EXERCISE: The first line of the data below and every line after it, through the one with "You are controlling", must be transcribed without change.

MATERIAL PROVIDED:
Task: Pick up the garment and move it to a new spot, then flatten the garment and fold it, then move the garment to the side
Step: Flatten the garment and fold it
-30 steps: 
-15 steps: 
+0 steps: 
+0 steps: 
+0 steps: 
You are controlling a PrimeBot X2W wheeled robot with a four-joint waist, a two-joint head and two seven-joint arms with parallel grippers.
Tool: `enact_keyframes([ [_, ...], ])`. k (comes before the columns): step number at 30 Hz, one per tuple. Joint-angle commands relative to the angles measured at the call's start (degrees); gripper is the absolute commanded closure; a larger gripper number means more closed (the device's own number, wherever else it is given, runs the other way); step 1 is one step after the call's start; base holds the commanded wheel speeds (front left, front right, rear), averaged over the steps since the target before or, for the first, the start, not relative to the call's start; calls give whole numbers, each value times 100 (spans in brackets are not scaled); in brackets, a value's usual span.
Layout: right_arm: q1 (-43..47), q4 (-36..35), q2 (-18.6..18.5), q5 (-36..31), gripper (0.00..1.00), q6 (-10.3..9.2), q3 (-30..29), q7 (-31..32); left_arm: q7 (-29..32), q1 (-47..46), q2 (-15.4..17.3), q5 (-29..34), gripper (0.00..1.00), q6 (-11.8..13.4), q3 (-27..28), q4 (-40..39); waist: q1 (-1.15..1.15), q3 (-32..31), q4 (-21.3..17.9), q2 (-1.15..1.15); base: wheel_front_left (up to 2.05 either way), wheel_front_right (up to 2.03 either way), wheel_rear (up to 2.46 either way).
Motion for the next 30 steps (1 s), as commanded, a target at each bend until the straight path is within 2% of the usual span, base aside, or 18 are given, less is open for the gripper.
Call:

OUTPUT FOR THIS TASK:
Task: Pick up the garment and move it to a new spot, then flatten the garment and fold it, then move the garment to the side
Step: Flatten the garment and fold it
-30 steps: 
-15 steps: 
+0 steps: 
+0 steps: 
+0 steps: 
You are controlling a PrimeBot X2W wheeled robot with a four-joint waist, a two-joint head and two seven-joint arms with parallel grippers.

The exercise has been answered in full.